Bombenfund in Erbenheim: Evakuierung, Sperrungen und Umleitungen prägen den Mittwochvormittag.
In Wiesbaden beginnt der Mittwoch heute früher als sonst. Nicht wegen der Sonne, sondern wegen einer Bombe. Im Bereich der Lucius D. Clay Kaserne liegt ein Relikt aus dem Zweiten Weltkrieg – und zwingt die Gegenwart zur Vorsicht. Bis 9 Uhr müssen die Menschen das betroffene Gebiet verlassen, dann schließen sich Türen, Straßen und Wege.
Die Stadt organisiert, informiert und bittet um Kooperation. Karten zeigen, wer gehen muss. Ein Bürgertelefon beantwortet Fragen. Wer unsicher ist, greift zum Hörer – oder blickt auf die digitale Lagekarte.
Straßen leer, Autobahn dicht
Ab 10:30 Uhr trifft es dann auch den Verkehr. Die A66 wird zwischen Erbenheim und Nordenstadt gesperrt. Autofahrer müssen umdenken, umplanen, ausweichen. Auch die Zufahrt zur Kaserne und zur Domäne Mechtildshausen wird dichtgemacht. Was sonst fließt, stockt.

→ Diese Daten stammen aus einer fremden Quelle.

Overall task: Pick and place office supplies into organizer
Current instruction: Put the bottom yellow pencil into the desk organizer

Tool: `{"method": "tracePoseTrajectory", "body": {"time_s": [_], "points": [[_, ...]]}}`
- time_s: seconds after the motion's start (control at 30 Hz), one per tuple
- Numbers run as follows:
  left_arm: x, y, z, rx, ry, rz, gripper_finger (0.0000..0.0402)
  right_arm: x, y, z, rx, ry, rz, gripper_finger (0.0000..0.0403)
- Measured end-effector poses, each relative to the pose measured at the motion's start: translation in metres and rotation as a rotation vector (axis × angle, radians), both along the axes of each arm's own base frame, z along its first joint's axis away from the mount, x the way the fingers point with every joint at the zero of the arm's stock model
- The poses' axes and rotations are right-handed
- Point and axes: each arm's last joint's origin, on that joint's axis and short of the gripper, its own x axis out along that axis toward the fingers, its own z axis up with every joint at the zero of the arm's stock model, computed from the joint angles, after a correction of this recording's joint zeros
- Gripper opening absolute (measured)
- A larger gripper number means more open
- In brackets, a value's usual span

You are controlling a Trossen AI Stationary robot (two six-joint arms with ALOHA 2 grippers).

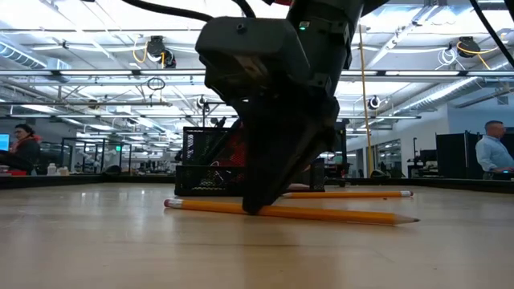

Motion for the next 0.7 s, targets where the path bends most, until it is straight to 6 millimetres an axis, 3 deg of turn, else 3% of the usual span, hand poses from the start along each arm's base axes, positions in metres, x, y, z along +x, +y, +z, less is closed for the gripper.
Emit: {"method": "tracePoseTrajectory", "body": {"time_s": [0.3, 0.7], "points": [[0.000, 0.000, -0.001, 0.008, 0.011, 0.000, 0.0093, 0.001, 0.001, 0.010, 0.017, -0.035, -0.012, 0.0075], [0.000, 0.000, -0.002, 0.014, 0.018, 0.000, 0.0093, -0.003, 0.004, 0.049, -0.130, -0.193, 0.024, 0.0118]]}}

Busse fahren derweil andere Wege. ESWE Verkehr leitet Linien um, lässt Haltestellen aus, improvisiert im Takt. Die Linie 28 nimmt eine Schleife über Kastel, andere Linien folgen Ersatzrouten. Wer heute Bus fährt, braucht Zeit – und vielleicht ein wenig Gelassenheit.
Routine im Ausnahmezustand
Für die Spezialisten ist der Einsatz kein Spektakel, sondern präzise Arbeit. Sie prüfen, sichern, entschärfen – oder sprengen kontrolliert. Für die Stadt bedeutet das: koordinieren, absichern, informieren. Für die Bürger: warten.
Und doch liegt in dieser Situation auch etwas Vertrautes. Wiesbaden kennt solche Tage. Sie zeigen, wie eng Vergangenheit und Gegenwart verwoben bleiben. Eine Bombe, jahrzehntelang verborgen, bestimmt plötzlich den Takt einer ganzen Stadt.
Geduld als wichtigste Ressource
Am Ende dieses Vormittags steht – so hoffen alle – Entwarnung. Bis dahin gilt: Wege meiden, Hinweise beachten, Ruhe bewahren. Die Stadt funktioniert auch im Ausnahmezustand. Vielleicht langsamer. Aber verlässlich.